On January 9th, two months after my father’s death, I met with my Aunt and Uncle and their son Billy and we honored my dad’s life as a family….
When I returned to Maine after the Memorial service, I immediately dug through mountains of snow to place my dad’s ashes in the earth.
The ordeal was over; I could hardly believe it… Peace that literally ‘passes all understanding’ flowed through me like the purest water as I felt my father’s spirit join me in that snowy cedar grove. My father taught me a lesson that I would never forget:
Funerals are not just for the living; they bring peace to the dead.
*** I am editing the sentence where I am visiting my father in the hospital when a mourning dove SLAMS into my bedroom window and somehow survives; stunned, the bird flies away unharmed as I race out thinking it has to be dead. Every – living – thing, virtually every – thing is connected within and beyond space/time. The ultimate “both and”.

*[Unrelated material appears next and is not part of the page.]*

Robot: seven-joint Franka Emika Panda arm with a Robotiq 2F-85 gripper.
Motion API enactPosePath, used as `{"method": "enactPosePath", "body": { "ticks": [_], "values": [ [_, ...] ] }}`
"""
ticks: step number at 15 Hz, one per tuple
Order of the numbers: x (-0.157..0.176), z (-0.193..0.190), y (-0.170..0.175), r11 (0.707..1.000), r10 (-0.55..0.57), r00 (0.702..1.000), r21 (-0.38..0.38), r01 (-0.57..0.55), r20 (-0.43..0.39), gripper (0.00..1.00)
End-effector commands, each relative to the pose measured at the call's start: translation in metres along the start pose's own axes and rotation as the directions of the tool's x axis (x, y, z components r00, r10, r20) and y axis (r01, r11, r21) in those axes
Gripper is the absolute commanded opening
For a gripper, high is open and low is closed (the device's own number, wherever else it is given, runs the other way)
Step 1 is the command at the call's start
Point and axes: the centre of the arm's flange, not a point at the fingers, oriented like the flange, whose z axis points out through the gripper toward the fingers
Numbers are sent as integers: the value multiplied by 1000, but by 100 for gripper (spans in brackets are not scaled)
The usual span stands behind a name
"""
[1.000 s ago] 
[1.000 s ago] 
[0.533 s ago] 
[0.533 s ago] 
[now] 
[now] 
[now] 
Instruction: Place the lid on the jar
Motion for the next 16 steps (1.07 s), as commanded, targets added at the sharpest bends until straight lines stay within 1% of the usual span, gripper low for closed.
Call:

A few words on transmutation:
In biology, transmutation occurs when one species change into another by the process of evolution.
Another way it might occur is by nuclear transmutation. Some studies show that it occurs within living organisms.
If Einstein’s thesis is true, namely that energy is neither created or destroyed; it simply changes from one form to another then my experience reinforces what we already know – Transmutation is real and true. All Life Occurs in the Round.